Task description:
The output should be the listing below, limited to the lines from the one with "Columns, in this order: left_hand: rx" through the one with "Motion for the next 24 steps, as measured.", exact and without pictures.

Recorded data:
Segment Open

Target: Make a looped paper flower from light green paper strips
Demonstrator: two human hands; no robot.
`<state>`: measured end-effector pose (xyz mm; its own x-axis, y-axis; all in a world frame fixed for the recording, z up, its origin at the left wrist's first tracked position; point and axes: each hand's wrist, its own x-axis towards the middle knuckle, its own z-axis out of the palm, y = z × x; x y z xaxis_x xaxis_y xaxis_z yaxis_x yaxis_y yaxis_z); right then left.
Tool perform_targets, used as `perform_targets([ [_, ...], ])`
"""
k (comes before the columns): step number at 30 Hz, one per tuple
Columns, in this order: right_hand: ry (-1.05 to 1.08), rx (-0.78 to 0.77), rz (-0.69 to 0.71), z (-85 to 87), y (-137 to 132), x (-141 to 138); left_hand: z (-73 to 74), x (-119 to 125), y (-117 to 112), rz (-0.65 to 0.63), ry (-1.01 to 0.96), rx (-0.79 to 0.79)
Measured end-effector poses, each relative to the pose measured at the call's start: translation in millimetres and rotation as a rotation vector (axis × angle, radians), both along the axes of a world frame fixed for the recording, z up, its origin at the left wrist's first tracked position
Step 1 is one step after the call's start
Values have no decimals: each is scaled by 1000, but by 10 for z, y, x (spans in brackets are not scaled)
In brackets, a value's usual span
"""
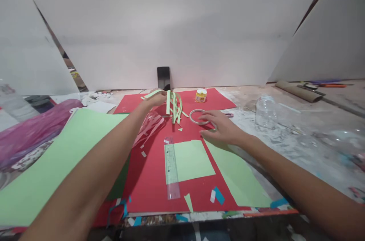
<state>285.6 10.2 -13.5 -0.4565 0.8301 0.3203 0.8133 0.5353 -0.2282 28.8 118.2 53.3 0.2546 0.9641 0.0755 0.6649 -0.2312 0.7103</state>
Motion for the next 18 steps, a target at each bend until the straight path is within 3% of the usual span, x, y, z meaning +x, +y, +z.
perform_targets([
  [3,-64,-73,93,62,-136,-127,3,-285,-108,-19,148,-7],
  [6,-113,-150,133,56,-223,-236,-82,-538,-407,-50,264,72],
  [9,-103,-216,152,59,-250,-308,-216,-643,-771,-112,410,438],
  [12,-57,-255,159,99,-281,-369,-333,-552,-1097,-270,447,586],
  [15,-15,-210,142,126,-375,-431,-422,-360,-1348,-524,452,571],
  [18,66,-97,104,111,-519,-463,-519,-221,-1476,-590,414,484],
])
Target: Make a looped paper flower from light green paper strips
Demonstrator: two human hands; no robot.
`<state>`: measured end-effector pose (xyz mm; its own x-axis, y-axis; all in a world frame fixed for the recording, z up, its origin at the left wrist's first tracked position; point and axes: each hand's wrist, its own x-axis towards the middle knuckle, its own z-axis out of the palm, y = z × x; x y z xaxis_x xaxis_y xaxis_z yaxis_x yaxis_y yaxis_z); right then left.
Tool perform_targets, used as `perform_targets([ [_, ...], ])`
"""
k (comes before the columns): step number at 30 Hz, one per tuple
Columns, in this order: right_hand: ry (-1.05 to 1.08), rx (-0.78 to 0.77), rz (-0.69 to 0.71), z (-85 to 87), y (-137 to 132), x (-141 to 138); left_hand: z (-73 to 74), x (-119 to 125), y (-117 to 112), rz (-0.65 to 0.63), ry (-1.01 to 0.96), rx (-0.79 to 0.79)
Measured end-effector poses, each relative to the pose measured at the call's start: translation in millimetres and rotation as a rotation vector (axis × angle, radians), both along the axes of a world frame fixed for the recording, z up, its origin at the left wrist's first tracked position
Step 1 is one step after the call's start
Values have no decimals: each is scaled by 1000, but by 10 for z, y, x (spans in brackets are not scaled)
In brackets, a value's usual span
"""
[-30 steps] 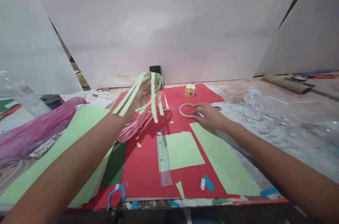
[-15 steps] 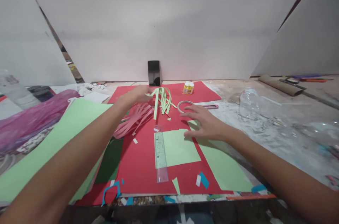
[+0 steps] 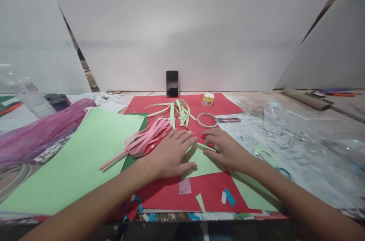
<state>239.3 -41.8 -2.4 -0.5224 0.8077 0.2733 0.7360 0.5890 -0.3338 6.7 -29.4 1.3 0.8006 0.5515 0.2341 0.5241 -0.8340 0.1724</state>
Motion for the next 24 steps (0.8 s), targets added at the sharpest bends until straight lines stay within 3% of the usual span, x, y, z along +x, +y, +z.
perform_targets([
  [6,191,-11,-129,-66,-202,24,-185,19,94,115,-192,-166],
  [12,264,-104,-247,-144,-168,4,-206,-12,164,188,-401,-212],
  [16,495,-111,-300,-11,-10,-9,-140,1,198,254,-547,-281],
  [18,490,-109,-283,108,131,-13,-106,17,264,292,-632,-349],
  [21,554,-192,-224,246,355,-28,-71,35,403,285,-722,-538],
  [24,649,-292,-158,250,485,-63,-59,23,494,251,-785,-699],
])
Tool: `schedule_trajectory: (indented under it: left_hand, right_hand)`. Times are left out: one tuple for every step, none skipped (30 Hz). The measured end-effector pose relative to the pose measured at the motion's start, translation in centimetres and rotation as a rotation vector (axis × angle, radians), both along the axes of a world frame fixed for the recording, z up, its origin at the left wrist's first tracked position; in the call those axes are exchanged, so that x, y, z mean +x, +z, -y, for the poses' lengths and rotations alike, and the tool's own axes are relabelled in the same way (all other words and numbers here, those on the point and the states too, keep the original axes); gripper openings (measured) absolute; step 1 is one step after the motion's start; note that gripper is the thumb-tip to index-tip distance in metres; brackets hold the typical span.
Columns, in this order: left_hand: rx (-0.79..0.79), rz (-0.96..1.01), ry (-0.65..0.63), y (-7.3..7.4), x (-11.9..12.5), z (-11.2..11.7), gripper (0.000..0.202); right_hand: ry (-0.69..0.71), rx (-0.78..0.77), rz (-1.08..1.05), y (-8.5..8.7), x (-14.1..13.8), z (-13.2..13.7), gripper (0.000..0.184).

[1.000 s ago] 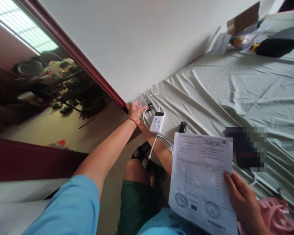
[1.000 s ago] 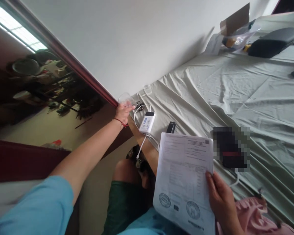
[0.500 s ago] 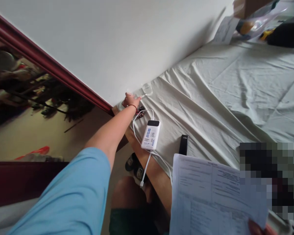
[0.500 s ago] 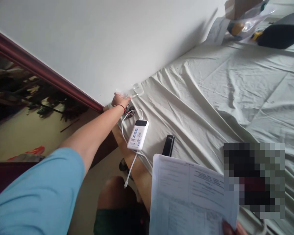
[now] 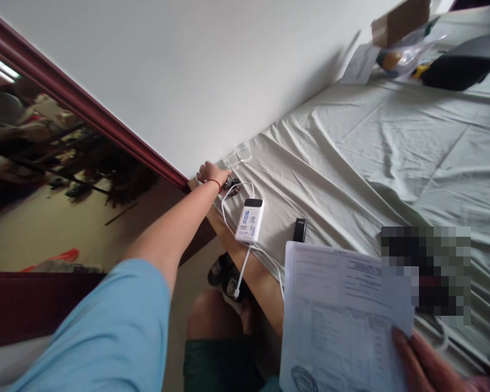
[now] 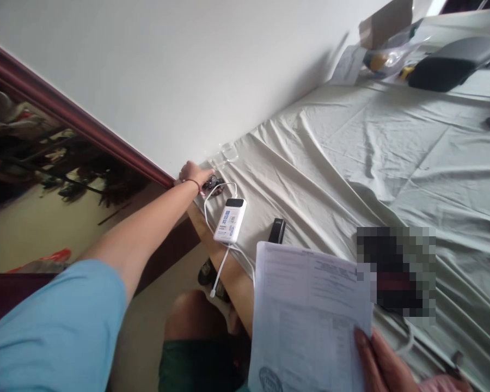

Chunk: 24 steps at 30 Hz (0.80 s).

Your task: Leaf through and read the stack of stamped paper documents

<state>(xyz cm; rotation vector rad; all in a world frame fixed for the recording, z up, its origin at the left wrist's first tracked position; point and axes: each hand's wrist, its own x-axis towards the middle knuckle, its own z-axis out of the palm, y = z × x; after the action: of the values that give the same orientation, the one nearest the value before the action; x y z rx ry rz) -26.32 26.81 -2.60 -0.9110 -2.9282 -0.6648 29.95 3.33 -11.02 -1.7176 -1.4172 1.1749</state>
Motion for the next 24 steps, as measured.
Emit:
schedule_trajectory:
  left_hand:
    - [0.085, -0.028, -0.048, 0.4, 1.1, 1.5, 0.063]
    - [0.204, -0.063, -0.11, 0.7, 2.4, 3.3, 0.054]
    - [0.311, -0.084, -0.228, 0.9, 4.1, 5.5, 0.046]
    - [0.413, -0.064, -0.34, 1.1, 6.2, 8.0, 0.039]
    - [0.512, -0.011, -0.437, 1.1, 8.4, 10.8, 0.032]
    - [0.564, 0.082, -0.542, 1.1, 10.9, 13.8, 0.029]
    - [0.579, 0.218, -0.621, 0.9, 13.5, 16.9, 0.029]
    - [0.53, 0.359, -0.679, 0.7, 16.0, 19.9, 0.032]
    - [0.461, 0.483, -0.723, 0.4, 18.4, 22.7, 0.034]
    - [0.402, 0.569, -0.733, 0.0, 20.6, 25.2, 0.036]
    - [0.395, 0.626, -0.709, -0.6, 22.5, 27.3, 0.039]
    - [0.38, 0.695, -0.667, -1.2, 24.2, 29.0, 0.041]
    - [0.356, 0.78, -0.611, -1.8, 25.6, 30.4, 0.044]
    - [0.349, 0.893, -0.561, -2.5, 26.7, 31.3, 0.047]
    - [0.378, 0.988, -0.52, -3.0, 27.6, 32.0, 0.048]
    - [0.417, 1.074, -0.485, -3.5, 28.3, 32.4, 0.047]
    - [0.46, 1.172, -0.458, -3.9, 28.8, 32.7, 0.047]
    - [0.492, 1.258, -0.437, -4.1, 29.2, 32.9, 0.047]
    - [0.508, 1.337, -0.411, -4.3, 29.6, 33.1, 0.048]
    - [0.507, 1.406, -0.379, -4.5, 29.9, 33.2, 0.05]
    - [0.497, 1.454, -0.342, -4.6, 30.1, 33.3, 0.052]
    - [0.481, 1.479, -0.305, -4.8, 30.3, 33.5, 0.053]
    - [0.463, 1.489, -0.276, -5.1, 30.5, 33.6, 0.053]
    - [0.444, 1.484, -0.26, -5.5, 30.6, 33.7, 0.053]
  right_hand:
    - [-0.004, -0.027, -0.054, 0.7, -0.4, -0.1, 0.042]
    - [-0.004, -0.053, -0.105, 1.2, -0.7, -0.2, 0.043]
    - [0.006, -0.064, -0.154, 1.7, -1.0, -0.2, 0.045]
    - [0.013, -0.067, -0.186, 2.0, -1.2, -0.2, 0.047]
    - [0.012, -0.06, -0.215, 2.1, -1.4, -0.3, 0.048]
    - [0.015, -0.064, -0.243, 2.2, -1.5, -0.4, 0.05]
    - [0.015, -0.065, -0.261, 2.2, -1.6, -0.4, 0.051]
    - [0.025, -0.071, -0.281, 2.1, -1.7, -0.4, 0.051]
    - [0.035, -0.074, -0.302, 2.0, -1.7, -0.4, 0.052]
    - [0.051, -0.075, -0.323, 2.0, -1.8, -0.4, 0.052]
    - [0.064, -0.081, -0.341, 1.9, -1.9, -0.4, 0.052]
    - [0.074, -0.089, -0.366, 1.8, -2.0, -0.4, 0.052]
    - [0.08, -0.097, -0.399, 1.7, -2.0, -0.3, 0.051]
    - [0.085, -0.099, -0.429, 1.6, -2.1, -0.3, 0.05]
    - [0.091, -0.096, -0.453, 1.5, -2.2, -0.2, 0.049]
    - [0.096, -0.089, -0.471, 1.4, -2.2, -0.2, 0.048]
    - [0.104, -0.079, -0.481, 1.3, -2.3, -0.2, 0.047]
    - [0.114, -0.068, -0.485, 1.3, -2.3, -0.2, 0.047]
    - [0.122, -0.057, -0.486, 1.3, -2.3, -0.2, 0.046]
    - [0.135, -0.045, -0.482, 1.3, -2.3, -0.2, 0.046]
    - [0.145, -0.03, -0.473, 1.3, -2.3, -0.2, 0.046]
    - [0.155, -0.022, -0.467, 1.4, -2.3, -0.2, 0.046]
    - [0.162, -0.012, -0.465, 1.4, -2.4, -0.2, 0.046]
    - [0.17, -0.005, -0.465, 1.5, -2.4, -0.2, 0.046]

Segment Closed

Response to this exercise:
Columns, in this order: left_hand: rx (-0.79..0.79), rz (-0.96..1.01), ry (-0.65..0.63), y (-7.3..7.4), x (-11.9..12.5), z (-11.2..11.7), gripper (0.000..0.202); right_hand: ry (-0.69..0.71), rx (-0.78..0.77), rz (-1.08..1.05), y (-8.5..8.7), x (-14.1..13.8), z (-13.2..13.7), gripper (0.000..0.184).

[1.000 s ago] 
[1.000 s ago] 
[0.500 s ago] 
[0.500 s ago] 
[now] 
[now] 

Chunk: 24 steps at 30 Hz (0.80 s).

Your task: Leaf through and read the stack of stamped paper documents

<state>(xyz cm; rotation vector rad; all in a world frame fixed for the recording, z up, its origin at the left wrist's first tracked position; point and axes: each hand's wrist, its own x-axis towards the middle knuckle, its own z-axis out of the palm, y = z × x; after the action: of the values that give the same orientation, the one nearest the value before the action; x y z rx ry rz) -26.32 26.81 -2.60 -0.9110 -2.9282 -0.6648 29.95 3.33 -11.02 -1.7176 -1.4172 1.1749</state>
Motion for the next 24 steps, as measured.

Output for this exercise is now complete.